Stored data entries:

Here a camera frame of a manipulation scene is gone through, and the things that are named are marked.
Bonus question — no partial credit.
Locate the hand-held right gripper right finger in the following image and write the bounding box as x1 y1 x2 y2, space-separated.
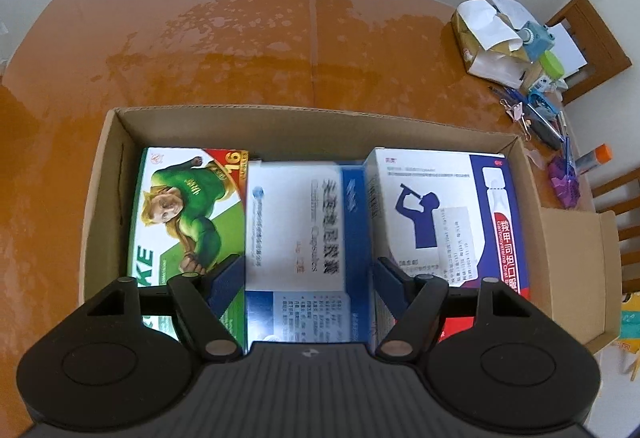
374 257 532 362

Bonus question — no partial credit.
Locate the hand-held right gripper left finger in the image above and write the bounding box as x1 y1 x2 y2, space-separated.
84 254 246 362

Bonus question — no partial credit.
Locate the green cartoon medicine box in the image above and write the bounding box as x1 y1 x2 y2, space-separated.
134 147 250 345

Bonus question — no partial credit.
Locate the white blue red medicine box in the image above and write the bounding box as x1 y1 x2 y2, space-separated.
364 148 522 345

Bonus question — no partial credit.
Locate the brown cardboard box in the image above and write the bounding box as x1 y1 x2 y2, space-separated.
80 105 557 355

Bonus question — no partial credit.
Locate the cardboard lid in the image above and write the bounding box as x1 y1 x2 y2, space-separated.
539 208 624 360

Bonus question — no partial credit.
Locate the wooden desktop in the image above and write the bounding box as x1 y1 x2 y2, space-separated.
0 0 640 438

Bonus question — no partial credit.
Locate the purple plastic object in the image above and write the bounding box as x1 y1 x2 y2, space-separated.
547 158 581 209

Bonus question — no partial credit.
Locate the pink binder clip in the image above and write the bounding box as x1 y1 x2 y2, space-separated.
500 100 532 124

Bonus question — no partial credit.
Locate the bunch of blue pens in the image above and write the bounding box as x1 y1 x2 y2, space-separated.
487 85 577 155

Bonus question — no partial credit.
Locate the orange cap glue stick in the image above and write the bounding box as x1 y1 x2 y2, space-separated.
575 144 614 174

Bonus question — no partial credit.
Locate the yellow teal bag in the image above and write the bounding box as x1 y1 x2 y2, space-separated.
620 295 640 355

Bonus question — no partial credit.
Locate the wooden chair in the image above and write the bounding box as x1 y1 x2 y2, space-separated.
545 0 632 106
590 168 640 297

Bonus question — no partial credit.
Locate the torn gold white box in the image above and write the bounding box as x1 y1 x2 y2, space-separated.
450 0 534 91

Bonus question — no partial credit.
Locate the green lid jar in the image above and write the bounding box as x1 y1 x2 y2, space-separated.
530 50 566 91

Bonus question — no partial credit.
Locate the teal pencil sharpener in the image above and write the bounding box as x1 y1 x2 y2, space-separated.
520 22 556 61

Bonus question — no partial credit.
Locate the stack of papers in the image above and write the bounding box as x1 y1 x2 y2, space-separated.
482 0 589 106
* * *
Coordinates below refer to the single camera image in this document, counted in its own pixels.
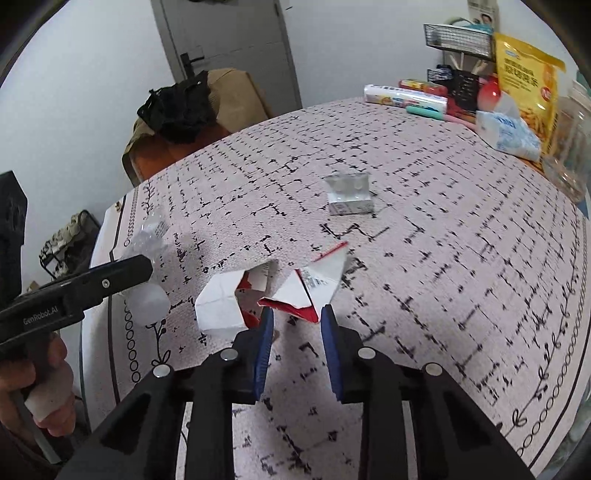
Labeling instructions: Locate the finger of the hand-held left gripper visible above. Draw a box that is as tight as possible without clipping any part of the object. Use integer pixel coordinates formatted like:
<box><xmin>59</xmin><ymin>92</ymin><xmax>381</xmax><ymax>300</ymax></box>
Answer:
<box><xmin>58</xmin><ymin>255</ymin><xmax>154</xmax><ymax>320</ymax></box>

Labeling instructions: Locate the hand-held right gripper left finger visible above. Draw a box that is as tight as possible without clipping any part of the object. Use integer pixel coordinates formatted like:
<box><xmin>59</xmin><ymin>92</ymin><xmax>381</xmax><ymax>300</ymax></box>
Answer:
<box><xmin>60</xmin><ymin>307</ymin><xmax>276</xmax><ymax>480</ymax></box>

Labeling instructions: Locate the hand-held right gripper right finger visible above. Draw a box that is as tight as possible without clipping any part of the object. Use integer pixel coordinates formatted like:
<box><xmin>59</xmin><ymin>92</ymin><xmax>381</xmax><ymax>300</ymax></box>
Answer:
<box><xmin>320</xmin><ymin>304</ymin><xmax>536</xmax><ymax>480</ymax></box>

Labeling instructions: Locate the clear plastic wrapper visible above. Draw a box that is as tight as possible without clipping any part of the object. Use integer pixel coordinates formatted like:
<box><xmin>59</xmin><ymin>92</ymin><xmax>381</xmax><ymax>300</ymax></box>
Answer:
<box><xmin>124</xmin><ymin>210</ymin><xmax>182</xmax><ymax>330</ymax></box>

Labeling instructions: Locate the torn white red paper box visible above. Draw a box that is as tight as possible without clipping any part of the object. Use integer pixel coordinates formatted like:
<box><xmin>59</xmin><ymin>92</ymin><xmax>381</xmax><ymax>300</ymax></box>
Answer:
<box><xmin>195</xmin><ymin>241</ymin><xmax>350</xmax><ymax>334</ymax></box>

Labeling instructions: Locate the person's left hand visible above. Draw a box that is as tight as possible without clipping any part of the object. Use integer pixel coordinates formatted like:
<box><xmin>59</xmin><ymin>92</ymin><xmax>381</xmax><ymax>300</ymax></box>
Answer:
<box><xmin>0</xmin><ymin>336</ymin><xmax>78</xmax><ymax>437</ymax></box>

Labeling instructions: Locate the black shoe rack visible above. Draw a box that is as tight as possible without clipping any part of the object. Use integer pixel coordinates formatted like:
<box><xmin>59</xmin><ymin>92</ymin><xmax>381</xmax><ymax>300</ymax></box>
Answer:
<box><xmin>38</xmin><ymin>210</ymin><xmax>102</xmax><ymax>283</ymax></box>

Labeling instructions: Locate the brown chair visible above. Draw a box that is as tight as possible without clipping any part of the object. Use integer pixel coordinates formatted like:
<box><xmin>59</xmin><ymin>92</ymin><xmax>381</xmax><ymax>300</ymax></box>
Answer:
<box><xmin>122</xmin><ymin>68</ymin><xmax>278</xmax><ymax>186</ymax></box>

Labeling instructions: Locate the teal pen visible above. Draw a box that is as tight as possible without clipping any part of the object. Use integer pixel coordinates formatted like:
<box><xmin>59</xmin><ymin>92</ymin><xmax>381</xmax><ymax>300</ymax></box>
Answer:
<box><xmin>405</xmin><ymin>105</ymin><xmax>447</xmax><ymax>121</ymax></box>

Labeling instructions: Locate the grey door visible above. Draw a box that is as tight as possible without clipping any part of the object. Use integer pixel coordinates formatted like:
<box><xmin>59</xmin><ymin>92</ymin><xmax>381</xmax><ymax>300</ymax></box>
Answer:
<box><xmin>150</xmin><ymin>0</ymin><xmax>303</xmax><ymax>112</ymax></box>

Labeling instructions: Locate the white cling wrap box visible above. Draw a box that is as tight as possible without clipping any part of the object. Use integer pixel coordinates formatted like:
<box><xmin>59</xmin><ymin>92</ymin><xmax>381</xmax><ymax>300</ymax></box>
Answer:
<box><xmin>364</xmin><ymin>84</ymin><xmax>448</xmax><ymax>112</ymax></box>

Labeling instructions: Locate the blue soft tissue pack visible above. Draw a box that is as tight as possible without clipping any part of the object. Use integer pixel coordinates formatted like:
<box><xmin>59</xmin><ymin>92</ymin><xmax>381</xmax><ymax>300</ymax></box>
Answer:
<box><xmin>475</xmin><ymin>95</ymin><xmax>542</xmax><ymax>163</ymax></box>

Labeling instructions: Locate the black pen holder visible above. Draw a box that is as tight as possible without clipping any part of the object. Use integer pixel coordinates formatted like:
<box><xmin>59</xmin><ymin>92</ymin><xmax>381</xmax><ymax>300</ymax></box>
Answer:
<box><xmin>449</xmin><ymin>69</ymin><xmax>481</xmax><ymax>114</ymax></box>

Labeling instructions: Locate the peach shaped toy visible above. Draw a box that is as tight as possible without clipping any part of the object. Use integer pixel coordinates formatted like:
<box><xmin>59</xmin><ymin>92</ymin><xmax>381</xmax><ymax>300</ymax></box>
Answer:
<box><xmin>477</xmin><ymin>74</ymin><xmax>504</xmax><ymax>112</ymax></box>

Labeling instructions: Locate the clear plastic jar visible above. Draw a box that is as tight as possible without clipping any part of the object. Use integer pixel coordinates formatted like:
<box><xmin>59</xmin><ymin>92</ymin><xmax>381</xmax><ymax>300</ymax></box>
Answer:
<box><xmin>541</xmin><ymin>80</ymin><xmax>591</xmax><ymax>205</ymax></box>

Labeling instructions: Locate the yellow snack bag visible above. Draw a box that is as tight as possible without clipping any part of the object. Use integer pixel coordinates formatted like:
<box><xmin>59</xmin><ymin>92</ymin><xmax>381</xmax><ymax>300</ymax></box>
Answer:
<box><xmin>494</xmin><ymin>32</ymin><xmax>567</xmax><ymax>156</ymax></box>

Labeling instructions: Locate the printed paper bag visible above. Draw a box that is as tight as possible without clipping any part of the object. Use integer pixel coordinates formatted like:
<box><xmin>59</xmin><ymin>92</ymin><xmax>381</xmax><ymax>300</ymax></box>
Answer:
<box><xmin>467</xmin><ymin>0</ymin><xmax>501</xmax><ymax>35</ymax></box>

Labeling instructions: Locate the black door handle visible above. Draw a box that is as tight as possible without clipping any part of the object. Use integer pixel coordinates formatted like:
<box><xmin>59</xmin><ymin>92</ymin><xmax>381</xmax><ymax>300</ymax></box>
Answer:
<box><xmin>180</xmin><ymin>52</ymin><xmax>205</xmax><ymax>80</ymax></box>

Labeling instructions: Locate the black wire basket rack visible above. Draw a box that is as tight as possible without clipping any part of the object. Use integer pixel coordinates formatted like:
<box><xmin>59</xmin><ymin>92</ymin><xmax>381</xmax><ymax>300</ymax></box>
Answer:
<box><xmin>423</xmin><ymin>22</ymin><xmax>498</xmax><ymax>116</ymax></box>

**DIRECTIONS**
Pull out all lines from the entries above in which the word "rack" appears.

**TASK SOLUTION**
Labeling instructions: Locate the black shoe rack visible above. Draw a box that is as tight as possible without clipping any part of the object. Use integer pixel coordinates formatted like:
Labeling instructions: Locate the black wire basket rack visible above. Draw a box that is as tight as possible without clipping any part of the object. Use integer pixel coordinates formatted like:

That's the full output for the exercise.